__Work to complete__: Count the lines in the data below where the string "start" occurs, please, and give the number alone.

__Stored data__:
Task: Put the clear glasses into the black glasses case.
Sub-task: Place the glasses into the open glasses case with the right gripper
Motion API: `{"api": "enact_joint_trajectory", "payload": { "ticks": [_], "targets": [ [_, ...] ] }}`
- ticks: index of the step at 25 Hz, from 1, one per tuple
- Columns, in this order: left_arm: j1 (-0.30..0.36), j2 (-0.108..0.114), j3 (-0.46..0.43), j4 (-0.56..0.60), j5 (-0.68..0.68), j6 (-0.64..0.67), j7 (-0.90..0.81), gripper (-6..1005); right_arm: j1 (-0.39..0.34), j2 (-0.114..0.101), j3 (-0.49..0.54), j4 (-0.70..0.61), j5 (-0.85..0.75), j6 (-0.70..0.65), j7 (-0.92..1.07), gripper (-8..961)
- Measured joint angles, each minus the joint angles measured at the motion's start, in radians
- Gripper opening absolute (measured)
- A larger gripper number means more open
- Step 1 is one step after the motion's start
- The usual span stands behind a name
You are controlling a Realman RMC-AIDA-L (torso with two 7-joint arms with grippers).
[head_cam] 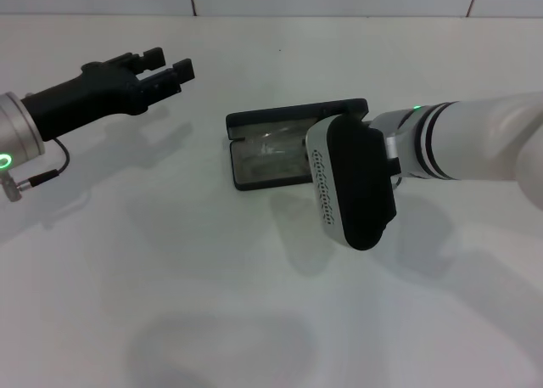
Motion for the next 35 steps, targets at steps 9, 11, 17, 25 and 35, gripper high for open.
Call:
{"api": "enact_joint_trajectory", "payload": {
  "ticks": [9,11,17,25,35],
  "targets": [
    [-0.008,0.000,0.003,0.000,0.000,0.000,0.000,638,-0.021,0.000,-0.002,0.013,-0.015,0.056,0.000,114],
    [-0.010,0.000,0.003,0.000,0.000,0.000,0.000,638,-0.021,0.000,-0.002,0.014,-0.014,0.054,0.000,117],
    [-0.014,-0.005,0.004,-0.002,0.007,0.001,0.000,638,-0.021,0.000,-0.012,0.020,-0.015,0.044,0.000,143],
    [-0.014,-0.006,0.004,-0.002,0.014,0.001,-0.004,638,-0.023,0.000,-0.016,0.011,-0.015,0.027,0.000,242],
    [-0.013,-0.008,0.002,-0.002,0.014,0.001,-0.005,639,-0.042,0.000,-0.014,-0.002,-0.007,0.044,0.000,301]
  ]
}}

__Reply__: 2